Interesse: vale o público ou o privado?*

Está escrito no artigo 37 da Constituição Federal que “a administração pública direta e indireta de qualquer dos Poderes da União, dos Estados, do Distrito Federal e dos Municípios obedecerá aos princípios de legalidade, impessoalidade, moralidade, publicidade e eficiência”. Daí decorre a ideia da transparência, tão em voga de uns tempos pra cá. E, baseados no conceito de transparência, os gestores públicos vêm efetivando a disponibilização pela internet dos vencimentos dos servidores. Acontece que o artigo 5º da Carta, no seu inciso X, diz que “são invioláveis a intimidade, a vida privada, a honra e a imagem das pessoas”. E agora, José? A remuneração, ainda que oriunda do erário e, por consequência, do bolso do contribuinte, não constitui elemento ligado à vida privada do cidadão? Ou será que ao assumir um cargo público a pessoa perde a sua cidadania?
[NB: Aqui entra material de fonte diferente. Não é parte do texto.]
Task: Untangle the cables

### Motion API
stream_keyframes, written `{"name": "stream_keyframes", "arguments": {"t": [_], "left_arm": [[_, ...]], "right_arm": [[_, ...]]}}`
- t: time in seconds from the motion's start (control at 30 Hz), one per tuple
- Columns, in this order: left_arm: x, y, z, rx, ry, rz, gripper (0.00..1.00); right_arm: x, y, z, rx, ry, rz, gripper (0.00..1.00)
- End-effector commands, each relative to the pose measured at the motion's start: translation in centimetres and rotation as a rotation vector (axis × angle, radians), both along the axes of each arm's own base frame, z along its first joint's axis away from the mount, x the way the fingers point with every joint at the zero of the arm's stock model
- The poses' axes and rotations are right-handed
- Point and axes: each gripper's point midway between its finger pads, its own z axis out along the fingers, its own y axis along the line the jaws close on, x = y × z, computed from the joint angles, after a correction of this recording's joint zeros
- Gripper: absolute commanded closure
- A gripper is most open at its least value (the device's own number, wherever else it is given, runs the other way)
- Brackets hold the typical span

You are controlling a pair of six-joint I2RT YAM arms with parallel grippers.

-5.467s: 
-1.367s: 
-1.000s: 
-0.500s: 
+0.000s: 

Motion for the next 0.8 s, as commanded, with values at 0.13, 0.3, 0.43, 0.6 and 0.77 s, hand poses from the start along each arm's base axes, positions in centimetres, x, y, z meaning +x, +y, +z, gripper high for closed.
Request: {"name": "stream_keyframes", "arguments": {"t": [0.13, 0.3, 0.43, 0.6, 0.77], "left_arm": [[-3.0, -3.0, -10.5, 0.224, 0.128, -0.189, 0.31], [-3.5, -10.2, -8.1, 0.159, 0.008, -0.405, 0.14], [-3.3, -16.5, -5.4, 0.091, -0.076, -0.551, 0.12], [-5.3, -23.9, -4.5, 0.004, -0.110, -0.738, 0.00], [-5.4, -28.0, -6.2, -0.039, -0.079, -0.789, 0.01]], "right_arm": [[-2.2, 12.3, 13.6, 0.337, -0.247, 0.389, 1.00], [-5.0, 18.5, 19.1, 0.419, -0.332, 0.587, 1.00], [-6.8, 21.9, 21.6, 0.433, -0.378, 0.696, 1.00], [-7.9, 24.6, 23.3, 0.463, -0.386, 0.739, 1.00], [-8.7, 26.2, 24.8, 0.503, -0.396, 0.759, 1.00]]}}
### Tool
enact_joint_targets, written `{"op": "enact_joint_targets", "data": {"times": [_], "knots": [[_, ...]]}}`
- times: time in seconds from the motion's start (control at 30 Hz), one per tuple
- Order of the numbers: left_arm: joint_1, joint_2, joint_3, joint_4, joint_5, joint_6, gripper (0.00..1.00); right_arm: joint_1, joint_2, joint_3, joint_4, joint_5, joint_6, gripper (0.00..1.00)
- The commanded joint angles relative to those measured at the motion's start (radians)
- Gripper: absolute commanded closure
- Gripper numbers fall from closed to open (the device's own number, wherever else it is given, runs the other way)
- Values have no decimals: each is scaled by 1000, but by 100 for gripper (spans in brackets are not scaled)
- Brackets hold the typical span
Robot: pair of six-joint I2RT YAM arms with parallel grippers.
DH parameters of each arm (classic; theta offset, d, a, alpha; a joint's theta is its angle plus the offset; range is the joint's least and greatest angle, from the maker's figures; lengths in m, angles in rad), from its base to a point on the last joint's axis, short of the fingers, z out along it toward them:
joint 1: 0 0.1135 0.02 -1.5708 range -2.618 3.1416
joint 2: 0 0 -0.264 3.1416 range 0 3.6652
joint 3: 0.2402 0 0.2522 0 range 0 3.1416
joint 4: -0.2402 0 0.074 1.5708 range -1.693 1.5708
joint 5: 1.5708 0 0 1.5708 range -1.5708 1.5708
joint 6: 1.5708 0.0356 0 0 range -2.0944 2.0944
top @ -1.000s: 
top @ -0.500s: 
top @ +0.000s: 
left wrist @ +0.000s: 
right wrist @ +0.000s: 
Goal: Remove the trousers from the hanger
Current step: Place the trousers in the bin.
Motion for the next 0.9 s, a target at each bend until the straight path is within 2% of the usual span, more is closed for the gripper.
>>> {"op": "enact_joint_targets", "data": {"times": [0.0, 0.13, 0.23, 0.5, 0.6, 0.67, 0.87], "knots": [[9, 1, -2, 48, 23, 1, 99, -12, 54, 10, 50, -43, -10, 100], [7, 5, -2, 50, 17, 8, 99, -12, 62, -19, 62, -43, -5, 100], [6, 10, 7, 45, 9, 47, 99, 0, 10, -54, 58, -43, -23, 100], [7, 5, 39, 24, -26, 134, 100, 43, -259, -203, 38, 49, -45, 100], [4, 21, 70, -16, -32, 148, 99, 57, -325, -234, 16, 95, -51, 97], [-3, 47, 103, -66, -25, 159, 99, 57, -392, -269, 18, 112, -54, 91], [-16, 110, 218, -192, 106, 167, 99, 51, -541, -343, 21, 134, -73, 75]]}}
Não quero ser o gênio da nação, até porque a ideia que vou expor é a mesma que o Desembargador Irineu Mariani referiu hoje pela manhã na rádio Guaíba, e, portanto, certamente é partilhada por muitas pessoas que não têm preguiça de pensar. É simples: todo o funcionário público, em qualquer esfera administrativa, tem, ou deve ter, um número de matrícula registrado por ocasião da sua investidura. Publique-se, então, a remuneração do servidor, ao lado do número de sua matrícula, não declinando o seu nome. Entenda-se por remuneração, neste momento, o valor bruto dos vencimentos e os descontos legais (previdenciários e fiscais). Nada de descontos de empréstimos, pensão alímentícia, etc. E se alguém achar que um determinado funcionário ganha muito e quiser saber o motivo, denunciar, etc.? A Constituição, sempre ela, ainda no artigo 5º, mas agora no inciso XXXIII, assegura que “todos têm direito a receber dos órgãos públicos informações de seu interesse particular, ou de interesse coletivo ou geral, que serão prestadas no prazo da lei, sob pena de responsabilidade, ressalvadas aquelas cujo sigilo seja imprescindível à segurança da sociedade e do Estado”. O interessado entra em contato com o órgão ao qual o servidor está vinculado e faz a petição, que naturalmente deve ser instruída com os motivos por que se deseja a informação.

Com isso serão evitados muitos problemas, desde uma simples crise de ciúme de algum colega de setor, até a possibilidade do sequestro de um familiar de algum servidor que tenha o salário elevado.

Não parece muito difícil.

*Publicado originalmente no blog Na Cidade de Cabeça pra Baixo, em 9/7/2012.